::: Records supplied :::

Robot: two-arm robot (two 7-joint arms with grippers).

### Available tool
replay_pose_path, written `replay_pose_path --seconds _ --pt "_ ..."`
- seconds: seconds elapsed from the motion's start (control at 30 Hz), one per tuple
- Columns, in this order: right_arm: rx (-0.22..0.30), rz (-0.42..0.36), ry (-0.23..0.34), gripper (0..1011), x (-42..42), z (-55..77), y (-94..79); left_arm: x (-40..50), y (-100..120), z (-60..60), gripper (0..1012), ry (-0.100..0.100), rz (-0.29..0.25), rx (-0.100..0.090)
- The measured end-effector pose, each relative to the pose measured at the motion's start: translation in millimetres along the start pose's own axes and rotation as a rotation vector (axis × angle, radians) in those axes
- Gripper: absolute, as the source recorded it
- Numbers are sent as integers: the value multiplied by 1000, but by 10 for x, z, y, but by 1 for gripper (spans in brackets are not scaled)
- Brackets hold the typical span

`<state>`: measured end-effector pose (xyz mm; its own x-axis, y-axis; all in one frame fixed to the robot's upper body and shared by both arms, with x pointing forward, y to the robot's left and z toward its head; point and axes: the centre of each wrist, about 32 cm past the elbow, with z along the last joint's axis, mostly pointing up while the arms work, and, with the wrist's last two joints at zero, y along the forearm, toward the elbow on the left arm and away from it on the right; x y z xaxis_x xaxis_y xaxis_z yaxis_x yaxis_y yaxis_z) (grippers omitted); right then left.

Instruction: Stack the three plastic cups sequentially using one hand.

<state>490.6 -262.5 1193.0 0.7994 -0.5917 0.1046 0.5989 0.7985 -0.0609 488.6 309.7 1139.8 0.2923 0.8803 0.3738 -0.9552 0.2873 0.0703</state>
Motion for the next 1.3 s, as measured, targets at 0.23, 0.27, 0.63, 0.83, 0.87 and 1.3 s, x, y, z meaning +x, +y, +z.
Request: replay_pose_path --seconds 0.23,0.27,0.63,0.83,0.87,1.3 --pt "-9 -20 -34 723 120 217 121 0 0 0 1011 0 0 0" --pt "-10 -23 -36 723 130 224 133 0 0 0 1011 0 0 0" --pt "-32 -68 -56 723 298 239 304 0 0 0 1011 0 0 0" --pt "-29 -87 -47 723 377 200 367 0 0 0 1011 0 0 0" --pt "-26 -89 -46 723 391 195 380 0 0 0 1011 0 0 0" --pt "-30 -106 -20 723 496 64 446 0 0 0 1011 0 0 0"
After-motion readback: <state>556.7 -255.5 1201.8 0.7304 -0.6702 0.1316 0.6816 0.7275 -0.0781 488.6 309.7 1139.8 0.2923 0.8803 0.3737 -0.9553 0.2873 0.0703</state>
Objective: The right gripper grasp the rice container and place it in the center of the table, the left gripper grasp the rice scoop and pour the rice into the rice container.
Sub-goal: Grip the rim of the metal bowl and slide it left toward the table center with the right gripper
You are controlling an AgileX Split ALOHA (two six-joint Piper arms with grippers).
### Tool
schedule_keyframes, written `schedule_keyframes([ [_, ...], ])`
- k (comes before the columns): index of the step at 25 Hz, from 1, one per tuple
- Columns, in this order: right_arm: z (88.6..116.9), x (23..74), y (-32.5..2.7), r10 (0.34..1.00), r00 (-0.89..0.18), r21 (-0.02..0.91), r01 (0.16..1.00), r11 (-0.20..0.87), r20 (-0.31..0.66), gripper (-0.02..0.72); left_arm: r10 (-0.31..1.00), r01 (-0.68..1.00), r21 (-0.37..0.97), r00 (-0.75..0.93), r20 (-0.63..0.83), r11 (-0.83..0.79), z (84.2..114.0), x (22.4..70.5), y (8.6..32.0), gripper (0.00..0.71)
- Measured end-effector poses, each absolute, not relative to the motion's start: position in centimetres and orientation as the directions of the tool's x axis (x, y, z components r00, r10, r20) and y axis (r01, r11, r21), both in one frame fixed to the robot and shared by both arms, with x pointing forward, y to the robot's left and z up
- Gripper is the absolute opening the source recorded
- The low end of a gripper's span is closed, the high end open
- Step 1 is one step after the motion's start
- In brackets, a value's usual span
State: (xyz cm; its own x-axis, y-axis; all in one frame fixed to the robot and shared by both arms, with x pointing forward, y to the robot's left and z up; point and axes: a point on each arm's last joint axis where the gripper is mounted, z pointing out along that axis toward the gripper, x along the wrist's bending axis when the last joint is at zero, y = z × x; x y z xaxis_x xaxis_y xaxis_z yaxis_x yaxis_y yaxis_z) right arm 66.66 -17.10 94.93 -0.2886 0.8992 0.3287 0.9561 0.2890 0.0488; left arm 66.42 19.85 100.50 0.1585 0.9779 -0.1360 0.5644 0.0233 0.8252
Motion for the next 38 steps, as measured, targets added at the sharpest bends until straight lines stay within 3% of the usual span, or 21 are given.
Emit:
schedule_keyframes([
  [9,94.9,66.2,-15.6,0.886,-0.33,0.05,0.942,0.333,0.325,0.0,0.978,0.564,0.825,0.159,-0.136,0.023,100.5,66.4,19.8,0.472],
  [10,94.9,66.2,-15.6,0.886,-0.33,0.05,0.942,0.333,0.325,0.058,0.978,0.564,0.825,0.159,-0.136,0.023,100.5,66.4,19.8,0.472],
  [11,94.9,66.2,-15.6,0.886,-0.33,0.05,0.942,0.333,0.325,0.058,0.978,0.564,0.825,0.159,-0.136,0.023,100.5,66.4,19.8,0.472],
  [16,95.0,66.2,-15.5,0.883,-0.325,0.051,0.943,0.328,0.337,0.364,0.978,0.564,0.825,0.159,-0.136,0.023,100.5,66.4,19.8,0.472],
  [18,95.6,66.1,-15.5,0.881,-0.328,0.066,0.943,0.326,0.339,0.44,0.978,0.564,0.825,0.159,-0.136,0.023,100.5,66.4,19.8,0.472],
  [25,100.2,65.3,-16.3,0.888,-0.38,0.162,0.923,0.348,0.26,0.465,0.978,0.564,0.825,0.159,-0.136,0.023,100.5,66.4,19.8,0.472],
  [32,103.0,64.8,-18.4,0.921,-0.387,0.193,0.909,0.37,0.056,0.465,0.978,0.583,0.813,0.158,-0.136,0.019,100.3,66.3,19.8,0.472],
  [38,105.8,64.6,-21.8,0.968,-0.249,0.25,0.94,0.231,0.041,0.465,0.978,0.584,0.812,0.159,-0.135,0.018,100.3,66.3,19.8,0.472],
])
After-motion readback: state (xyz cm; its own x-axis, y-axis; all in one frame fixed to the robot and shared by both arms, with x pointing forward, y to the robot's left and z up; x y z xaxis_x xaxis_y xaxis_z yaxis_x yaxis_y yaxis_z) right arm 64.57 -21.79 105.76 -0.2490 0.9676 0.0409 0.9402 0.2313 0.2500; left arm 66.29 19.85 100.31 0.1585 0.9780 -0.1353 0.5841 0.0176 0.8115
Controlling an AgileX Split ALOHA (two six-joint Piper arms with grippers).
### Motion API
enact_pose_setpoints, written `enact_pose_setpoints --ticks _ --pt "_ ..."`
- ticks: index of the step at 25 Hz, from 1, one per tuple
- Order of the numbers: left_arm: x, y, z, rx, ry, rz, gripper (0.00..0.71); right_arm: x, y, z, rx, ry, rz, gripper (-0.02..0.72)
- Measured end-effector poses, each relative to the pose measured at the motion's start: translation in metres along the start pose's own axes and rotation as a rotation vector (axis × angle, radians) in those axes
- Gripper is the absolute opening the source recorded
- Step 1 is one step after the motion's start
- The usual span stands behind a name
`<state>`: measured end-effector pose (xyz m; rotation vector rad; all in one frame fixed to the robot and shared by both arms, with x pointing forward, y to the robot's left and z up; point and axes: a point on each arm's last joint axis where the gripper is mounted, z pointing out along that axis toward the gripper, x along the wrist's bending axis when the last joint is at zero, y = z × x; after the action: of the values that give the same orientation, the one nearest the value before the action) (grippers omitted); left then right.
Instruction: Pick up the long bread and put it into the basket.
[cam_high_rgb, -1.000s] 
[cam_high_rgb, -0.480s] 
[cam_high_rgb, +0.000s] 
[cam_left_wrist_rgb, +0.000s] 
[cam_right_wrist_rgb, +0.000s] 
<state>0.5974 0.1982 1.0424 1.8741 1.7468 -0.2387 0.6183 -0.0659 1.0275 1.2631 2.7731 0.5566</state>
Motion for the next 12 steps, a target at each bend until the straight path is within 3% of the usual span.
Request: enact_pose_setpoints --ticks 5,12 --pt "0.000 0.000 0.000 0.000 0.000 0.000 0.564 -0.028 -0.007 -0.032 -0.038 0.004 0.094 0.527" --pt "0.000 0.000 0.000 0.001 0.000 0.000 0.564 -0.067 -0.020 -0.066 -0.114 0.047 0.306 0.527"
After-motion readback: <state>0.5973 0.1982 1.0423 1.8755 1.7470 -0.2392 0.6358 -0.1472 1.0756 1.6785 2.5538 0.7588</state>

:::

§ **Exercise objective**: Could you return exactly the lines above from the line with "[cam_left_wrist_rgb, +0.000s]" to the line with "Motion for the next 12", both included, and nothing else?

§ **Written answer**:
[cam_left_wrist_rgb, +0.000s] 
[cam_right_wrist_rgb, +0.000s] 
<state>0.5974 0.1982 1.0424 1.8741 1.7468 -0.2387 0.6183 -0.0659 1.0275 1.2631 2.7731 0.5566</state>
Motion for the next 12 steps, a target at each bend until the straight path is within 3% of the usual span.

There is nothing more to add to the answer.